--- Supplied material ---
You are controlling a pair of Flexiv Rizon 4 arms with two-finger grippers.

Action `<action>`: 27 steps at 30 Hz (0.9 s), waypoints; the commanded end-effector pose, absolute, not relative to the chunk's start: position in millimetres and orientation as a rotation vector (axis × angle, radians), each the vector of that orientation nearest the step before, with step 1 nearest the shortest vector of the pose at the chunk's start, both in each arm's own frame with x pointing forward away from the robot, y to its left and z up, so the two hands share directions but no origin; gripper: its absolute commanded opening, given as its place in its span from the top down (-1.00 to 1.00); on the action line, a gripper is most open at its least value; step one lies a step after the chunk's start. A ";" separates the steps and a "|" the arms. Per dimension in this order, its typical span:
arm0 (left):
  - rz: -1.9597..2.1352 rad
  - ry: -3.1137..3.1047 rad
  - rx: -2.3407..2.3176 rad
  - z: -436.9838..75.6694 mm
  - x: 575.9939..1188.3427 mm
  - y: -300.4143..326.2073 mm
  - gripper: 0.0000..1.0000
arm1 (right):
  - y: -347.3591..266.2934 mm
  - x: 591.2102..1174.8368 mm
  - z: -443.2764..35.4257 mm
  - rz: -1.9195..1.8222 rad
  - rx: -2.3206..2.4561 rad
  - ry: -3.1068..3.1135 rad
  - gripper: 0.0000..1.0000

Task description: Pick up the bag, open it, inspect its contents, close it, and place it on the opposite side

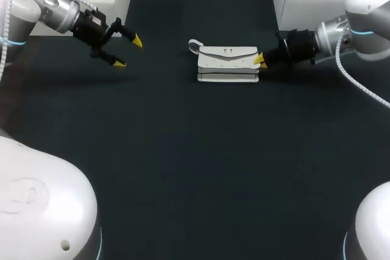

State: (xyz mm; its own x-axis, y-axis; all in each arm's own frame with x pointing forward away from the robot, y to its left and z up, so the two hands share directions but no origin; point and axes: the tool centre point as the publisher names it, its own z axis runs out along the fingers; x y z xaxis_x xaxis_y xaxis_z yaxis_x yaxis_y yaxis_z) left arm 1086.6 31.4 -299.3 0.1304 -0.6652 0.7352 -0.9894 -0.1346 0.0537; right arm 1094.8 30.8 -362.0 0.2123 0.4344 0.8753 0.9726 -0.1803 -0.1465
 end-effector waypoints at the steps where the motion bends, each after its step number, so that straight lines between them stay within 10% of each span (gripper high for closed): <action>1: 0.765 -1.595 1.880 -297.4 1084.0 29.6 -1.00 | 31.3 1093.7 -360.9 -0.910 -1.746 -1.322 1.00; 27: 0.492 -2.064 1.921 -278.6 1076.1 91.8 -1.00 | -69.5 1115.3 -356.0 -0.873 -1.794 -1.461 1.00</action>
State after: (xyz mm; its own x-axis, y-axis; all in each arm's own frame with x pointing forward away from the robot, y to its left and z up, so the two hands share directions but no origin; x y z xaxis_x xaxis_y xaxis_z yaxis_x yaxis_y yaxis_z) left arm 1079.1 91.2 -287.3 -0.0779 -0.8717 0.4838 -0.9967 0.0564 -0.0590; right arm 1110.3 -52.4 -362.0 0.1602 0.5521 0.8182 0.9802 -0.1866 -0.0661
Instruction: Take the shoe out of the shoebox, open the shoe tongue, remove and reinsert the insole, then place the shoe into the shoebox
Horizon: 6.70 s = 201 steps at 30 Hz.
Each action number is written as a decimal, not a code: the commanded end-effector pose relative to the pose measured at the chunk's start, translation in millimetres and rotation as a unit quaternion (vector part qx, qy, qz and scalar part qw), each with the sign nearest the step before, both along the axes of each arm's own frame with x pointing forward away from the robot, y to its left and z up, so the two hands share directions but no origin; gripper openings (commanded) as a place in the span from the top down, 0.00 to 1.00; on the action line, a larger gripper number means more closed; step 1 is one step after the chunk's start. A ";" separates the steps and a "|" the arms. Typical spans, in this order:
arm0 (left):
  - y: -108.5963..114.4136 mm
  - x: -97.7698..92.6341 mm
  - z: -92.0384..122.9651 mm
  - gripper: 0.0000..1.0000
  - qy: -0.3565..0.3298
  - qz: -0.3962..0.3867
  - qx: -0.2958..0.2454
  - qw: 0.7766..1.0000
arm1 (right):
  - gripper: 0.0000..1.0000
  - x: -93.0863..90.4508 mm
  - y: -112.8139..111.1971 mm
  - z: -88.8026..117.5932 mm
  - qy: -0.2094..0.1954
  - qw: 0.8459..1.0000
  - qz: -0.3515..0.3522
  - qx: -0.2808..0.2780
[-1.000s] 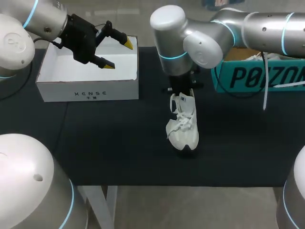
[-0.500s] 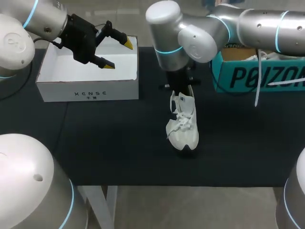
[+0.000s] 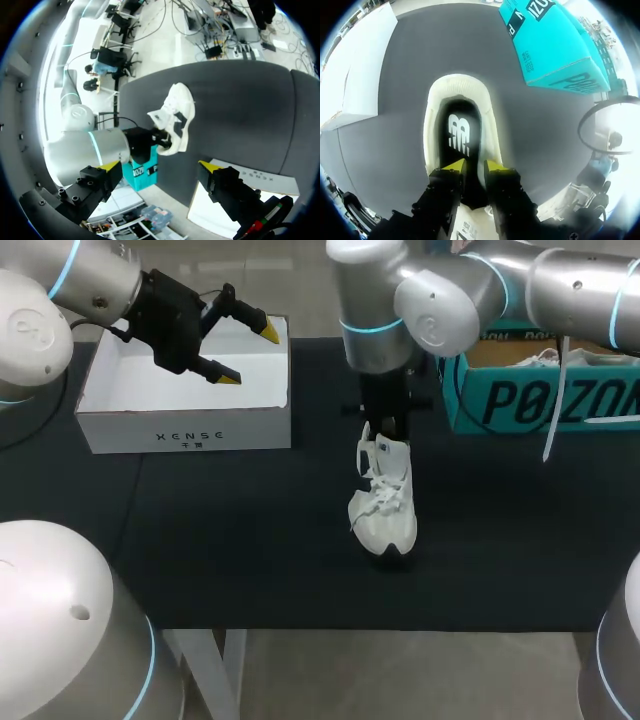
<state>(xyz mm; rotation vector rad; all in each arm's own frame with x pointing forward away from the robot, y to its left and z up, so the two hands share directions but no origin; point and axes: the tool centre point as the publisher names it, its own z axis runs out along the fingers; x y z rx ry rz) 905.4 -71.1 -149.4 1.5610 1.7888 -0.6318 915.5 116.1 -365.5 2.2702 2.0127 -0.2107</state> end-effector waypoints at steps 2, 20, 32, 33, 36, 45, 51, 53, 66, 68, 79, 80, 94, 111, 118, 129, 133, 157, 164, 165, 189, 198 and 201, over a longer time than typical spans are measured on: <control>-0.1 -0.2 -0.1 0.00 -0.001 0.000 0.001 1.000 | 0.67 -3.0 0.9 -2.1 0.002 1.000 0.001 0.002; -0.1 -0.2 -0.1 0.00 -0.001 0.000 0.001 1.000 | 0.00 -3.7 5.3 -2.5 0.010 1.000 0.009 0.000; -0.1 -0.2 -0.1 0.00 -0.001 0.000 0.001 1.000 | 0.00 -10.3 7.2 11.5 0.012 1.000 0.013 -0.014; -0.1 -0.2 -0.1 0.00 -0.001 0.000 0.001 1.000 | 0.00 -10.8 7.8 12.7 0.011 1.000 0.016 -0.016; -0.1 -0.2 -0.1 0.00 -0.001 0.000 0.001 1.000 | 0.00 -12.4 8.9 14.9 0.009 1.000 0.018 -0.017; -0.1 -0.2 -0.1 0.00 -0.001 0.000 0.001 1.000 | 0.00 -23.1 13.0 14.8 0.015 0.999 0.025 -0.020; -0.1 -0.2 -0.1 0.00 -0.001 0.000 0.001 1.000 | 0.00 -29.3 12.6 19.4 0.017 0.999 0.021 -0.022; -0.1 -0.2 -0.1 0.00 -0.001 0.000 0.001 1.000 | 0.00 -30.5 13.0 23.0 0.014 0.999 0.022 -0.025; -0.1 -0.2 -0.1 0.00 -0.001 0.000 0.001 1.000 | 0.00 -71.5 15.6 35.3 0.027 0.999 0.022 -0.030; -0.1 -0.2 -0.1 0.00 -0.001 0.000 0.001 1.000 | 0.00 -76.9 17.0 41.1 0.025 0.999 0.022 -0.032; -0.1 -0.2 -0.1 0.00 -0.001 0.000 0.001 1.000 | 1.00 -83.6 21.9 46.1 0.011 1.000 0.024 -0.014; -0.1 -0.2 -0.1 0.00 -0.001 0.000 0.001 1.000 | 1.00 -82.3 22.3 44.2 0.011 1.000 0.022 -0.011; -0.1 -0.2 -0.1 0.00 -0.001 0.000 0.001 1.000 | 1.00 -42.6 5.9 28.0 -0.005 0.998 0.038 -0.054; -0.1 -0.2 -0.1 0.00 -0.001 0.000 0.001 1.000 | 1.00 -18.7 -2.2 3.7 0.006 0.995 0.062 -0.080; -0.1 -0.2 -0.1 0.00 -0.001 0.000 0.001 1.000 | 1.00 -23.1 -8.8 30.0 -0.016 0.996 0.054 -0.070; -0.1 -0.2 -0.1 0.00 -0.001 0.000 0.001 1.000 | 1.00 -2.8 14.3 76.3 0.031 0.894 0.443 0.056; -0.1 -0.2 -0.1 0.00 -0.001 0.000 0.001 1.000 | 1.00 -0.5 11.3 84.5 0.015 0.901 0.434 -0.011; -0.1 -0.2 -0.1 0.00 -0.001 0.000 0.001 1.000 | 0.80 52.0 1.8 87.9 -0.042 0.815 0.577 -0.033; -0.1 -0.2 -0.1 0.00 -0.001 0.000 0.001 1.000 | 0.64 79.7 -11.8 79.6 -0.047 0.763 0.641 -0.071; -0.1 -0.2 -0.1 0.00 -0.001 0.000 0.001 1.000 | 0.58 82.0 -11.6 77.6 -0.044 0.756 0.648 -0.073; -0.1 -0.2 -0.1 0.00 -0.001 0.000 0.001 1.000 | 0.45 109.3 -12.5 -5.5 -0.014 0.694 0.718 -0.055; -0.1 -0.2 -0.1 0.00 -0.001 0.000 0.001 1.000 | 0.44 110.1 -12.5 -30.4 0.019 0.686 0.725 -0.050; -0.1 -0.2 -0.1 0.00 -0.001 0.000 0.001 1.000 | 0.53 111.0 -9.8 -33.8 0.026 0.692 0.720 -0.047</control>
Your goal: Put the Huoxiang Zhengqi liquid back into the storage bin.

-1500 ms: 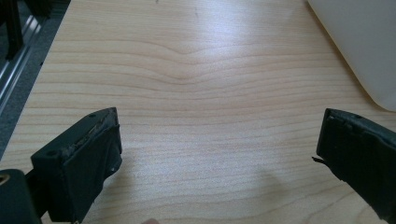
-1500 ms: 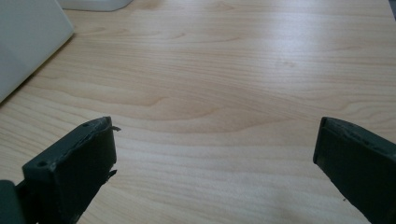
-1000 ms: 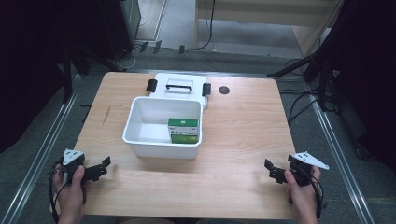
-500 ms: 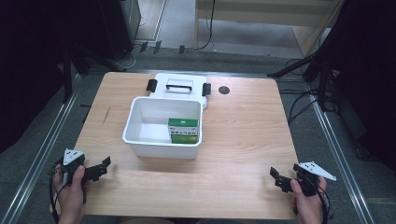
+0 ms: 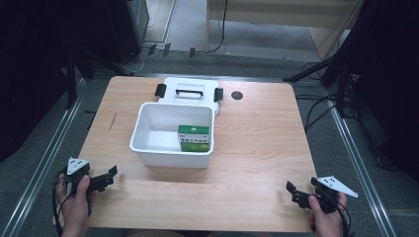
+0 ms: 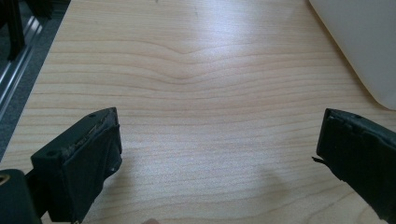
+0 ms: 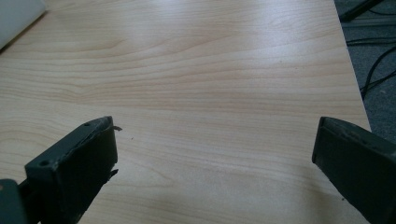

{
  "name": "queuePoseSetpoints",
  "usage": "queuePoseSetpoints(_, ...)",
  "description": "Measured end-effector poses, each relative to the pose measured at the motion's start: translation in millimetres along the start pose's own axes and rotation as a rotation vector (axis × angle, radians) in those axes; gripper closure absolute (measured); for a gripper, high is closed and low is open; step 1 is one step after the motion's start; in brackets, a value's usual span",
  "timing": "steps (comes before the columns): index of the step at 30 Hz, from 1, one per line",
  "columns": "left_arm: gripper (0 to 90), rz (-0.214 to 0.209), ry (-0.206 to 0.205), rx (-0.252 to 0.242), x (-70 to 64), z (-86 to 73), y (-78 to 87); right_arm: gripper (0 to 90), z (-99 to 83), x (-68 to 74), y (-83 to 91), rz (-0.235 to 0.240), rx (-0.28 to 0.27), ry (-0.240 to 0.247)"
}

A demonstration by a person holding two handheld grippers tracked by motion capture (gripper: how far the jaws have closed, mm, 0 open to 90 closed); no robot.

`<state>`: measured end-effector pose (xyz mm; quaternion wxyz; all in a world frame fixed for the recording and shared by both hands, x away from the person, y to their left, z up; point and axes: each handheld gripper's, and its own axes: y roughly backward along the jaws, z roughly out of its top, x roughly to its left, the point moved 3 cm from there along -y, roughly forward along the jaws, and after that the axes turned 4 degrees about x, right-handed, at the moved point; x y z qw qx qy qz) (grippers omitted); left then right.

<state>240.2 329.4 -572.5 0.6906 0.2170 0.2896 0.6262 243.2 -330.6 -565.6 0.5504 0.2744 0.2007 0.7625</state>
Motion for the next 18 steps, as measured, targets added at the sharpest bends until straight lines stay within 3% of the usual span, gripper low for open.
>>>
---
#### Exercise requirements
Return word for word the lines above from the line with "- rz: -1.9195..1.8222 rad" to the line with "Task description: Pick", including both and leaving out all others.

#### Result of the exercise
  - rz: -1.9195..1.8222 rad
  - rx: -2.3206..2.4561 rad
  - ry: -3.1068..3.1135 rad
  - gripper: 0.0000..1.0000

Task description: Pick up the bag, open it, inspect its contents, close it, and place it on the opposite side

This exercise is now finished, and nothing remains to add.